The season is over. The World Series is receding to a mischievous gleam in Jose Altuve’s eyes. Carlos Correa proposed to his girlfriend on the field as the confetti was still falling. Verlander married Kate Upton. It’s time to wish them well and sit by the hot stove and set baseball aside until pitchers and catchers report in February.
But I can’t let it go.
Winter is the season when baseball becomes poetry, when the season is distilled to its sparkling essence and entered into the rich vocabulary of memory. Now the players, no matter the record of their team, become characters in our inner story. Sure, we shuffle them between teams and positions in our minds, but they also populate our most basic narratives about ourselves like personified virtues in a medieval morality play. Ichiro is Persistence. Big Papi is Power. Felix Hernandez is Craftiness. We need them all.
Terry McDermott gets it. In his book, Off Speed: Baseball, Pitching, and the Art of Deception, he serves up King Felix’s 2012 perfect game over the Tampa Bay Rays with delicious detail. Each chapter analyzes a pitch and an inning of the game so that you not only get the skinny on sliders, sinkers, curves, and knuckleballs. You also get the drama of that rare thing – a day when a pitcher is truly unhittable and a stadium full of fans rises up to give witness to transcendence in our midst.
There’s a little too much of Terry’s reminiscing in these pages, but you forgive him the indulgences. After all, there’s not a lot of glory in Seattle Mariners history to pad out this highest of high moments for the franchise. What he gives you is enough information to understand what’s going on and enough poetry to remind you why baseball will always be America’s Pastime long after the violent, chaotic NFL sideshow packs up and rolls on.
McDermott offers some really interesting history of the game. For instance, it was originally intended that pitchers would throw the ball so that it could be hit – underhanded and as slow as possible. Speed changed the game, first through the development of the fast ball and then through a grab bag of off speed pitches designed to fool the hitter. The history of deception is fascinating.

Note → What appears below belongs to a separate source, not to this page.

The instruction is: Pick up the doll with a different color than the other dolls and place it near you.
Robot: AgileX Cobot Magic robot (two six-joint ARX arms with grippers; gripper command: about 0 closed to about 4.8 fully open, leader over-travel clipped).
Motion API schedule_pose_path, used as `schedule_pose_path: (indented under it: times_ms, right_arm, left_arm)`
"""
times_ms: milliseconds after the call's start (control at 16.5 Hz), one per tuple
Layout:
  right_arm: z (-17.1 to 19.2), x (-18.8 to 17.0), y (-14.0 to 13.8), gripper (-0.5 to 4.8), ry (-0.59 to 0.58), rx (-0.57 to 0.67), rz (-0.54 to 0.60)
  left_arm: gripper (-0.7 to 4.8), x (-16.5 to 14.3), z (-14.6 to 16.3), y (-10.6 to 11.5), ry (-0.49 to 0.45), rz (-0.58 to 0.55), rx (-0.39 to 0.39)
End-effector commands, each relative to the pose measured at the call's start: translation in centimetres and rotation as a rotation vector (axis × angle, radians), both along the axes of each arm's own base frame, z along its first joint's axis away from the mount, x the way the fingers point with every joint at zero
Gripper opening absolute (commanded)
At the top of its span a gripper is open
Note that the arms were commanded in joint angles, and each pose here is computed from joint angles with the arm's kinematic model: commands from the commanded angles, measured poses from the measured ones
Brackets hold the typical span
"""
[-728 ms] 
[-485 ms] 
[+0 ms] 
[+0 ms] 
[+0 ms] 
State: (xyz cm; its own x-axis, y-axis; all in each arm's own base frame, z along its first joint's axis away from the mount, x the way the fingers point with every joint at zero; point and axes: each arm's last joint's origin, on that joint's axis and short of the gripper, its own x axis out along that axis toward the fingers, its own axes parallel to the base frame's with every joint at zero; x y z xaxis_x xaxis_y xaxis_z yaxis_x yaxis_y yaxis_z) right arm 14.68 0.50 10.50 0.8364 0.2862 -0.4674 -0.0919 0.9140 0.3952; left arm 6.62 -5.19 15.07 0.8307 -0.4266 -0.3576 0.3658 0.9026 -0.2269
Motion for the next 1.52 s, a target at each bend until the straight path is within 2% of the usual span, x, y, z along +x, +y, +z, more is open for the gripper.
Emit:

Just as interesting is how McDermott’s choice to focus on the off speed pitching of Hernandez foreshadowed the Year of the Changeup we have just seen. The heater fever, which values melting the radar gun, seems to be breaking and the more successful pitchers are finding ways to get more strikes with less speed.
Speed differential is the name of the game. It’s why my own Texas Rangers found some moderate success with a closer, Alex Claudio, whose arm speed tops out at 86 miles per hour — well below average. In a league where hitters expect a blazing fastball, he kept them frustrated with off speed pitches in the 70s, only occasionally throwing his slow-lane heat.
So for a preview of what pitching will look like next year, I recommend Off Speed for your winter reading. You’ll know what to look for when Opening Day comes around on March 29 (Maundy Thursday on the liturgical calendar). And McDermott will give you some philosophy along the way, as he does in his closing reverie:
We deceive ourselves when we think leaving things behind has no cost. It took me years to realize what I had given up in exchange. Belief, belonging, humility, and family were among the things I lost; I have yet to recover any of them completely. Yet baseball remains and provides a faint trail back to that past while my life tumbles on. Baseball offers an invitation, of a sort, to return. (173)
My prediction for World Series champs in 2018 — the Texas Rangers winning with an Alex Claudio changeup in Game 7. But then again, that’s how I thought 2017 would end.
Congratulations, Astros. See you March 29th.